Introduction
Python is one of the most widely used programming languages in the Data Science community for its flat learning curve and a very rich analytical stack, that spans from data preparation (e.g. pandas, numpy), through machine learning (e.g. scikit-learn) to data visualization (e.g. bokeh, seaborn, Apache Superset). Denodo can get its spot in the Data Scientist’s workflow as a powerful data preparation and governance tool, that offers the most optimized and widest access both to internal and external data sources.

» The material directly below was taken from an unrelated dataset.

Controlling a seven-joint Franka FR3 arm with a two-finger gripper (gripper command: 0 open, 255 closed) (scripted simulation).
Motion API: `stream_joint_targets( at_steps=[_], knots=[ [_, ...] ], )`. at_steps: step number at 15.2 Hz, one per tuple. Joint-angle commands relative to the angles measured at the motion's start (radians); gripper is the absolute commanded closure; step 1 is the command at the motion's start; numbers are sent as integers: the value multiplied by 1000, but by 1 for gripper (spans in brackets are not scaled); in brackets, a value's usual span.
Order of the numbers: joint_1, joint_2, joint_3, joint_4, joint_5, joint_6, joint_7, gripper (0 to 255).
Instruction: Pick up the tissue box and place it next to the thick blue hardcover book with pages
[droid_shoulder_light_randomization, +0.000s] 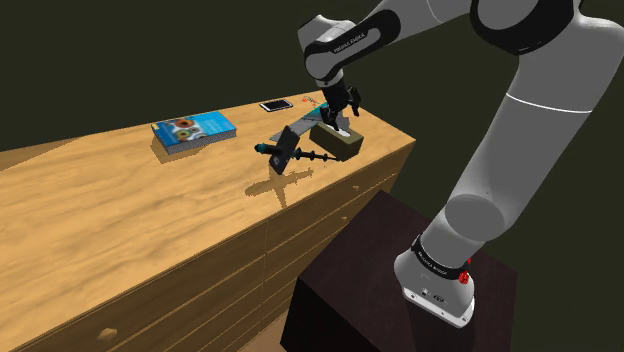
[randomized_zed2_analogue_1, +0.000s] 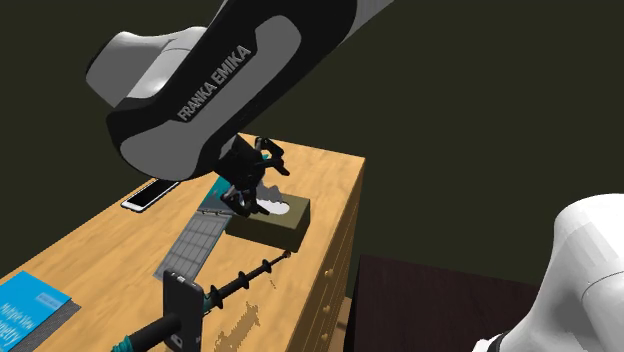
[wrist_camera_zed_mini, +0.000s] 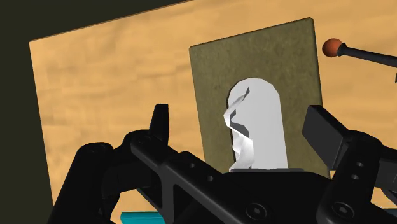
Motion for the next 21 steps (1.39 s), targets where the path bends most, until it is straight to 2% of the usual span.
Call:
stream_joint_targets(
  at_steps=[1,4,5,14,21],
  knots=[
    [0,-1,0,-3,0,2,0,0],
    [0,-1,0,-2,0,2,0,0],
    [0,-1,0,-2,0,2,0,255],
    [0,-1,0,-3,0,2,0,255],
    [3,-42,2,40,6,-77,-31,255]
  ],
)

For this reason, in this article we will discuss the different options available for establishing the connection and importing data from Denodo to Python and how we can transform them into pandas dataframes, the data structure that represents the starting point of data exploration, analysis and visualization as well as training of machine learning algorithms.
As we are addressing pandas as a computing environment, we are limiting this analysis to single-machine environments, with data batches that must be loadable in memory.
Connection Methods
There are several Python libraries that we can use to establish the connection between Python and Denodo, we can see an overview of the main ones in the following table:
Library |
Denodo Interface |
Comment |
ODBC/libpq |
SQLAlchemy is the Python SQL toolkit and Object Relational Mapper that gives application developers the full power and flexibility of SQL. |
|
ODBC/libpq |
psycopg2 is a popular adapter for PostgreSQL that can be also used for Denodo. |
|
ODBC |
turbodbc developers explicitly target Data Scientists. This library has built-in numpy and Apache Arrow optimizations |
|
ODBC |
The most popular and mature ODBC-based library to connect to relational databases. |
|
JDBC |
The main JDBC-based python library, it makes use of JPype to bridge Python and Java code |
To all these libraries, Denodo is exposed as a standard relational database. All these libraries comply with the Python standard DB-API v2.0.
Recommendations
The easiest way to connect to the Denodo Platform from Python is to use the Denodo Dialect for SQLAlchemy or the psycopg2 driver. We recommend the use of the Denodo Dialect for SQLAlchemy for greater convenience, and due to the higher-level set of functionality it offers and the fact that it makes use of psycopg2 underneath. The SQLAlchemy option also makes it easy to work with pandas dataframes.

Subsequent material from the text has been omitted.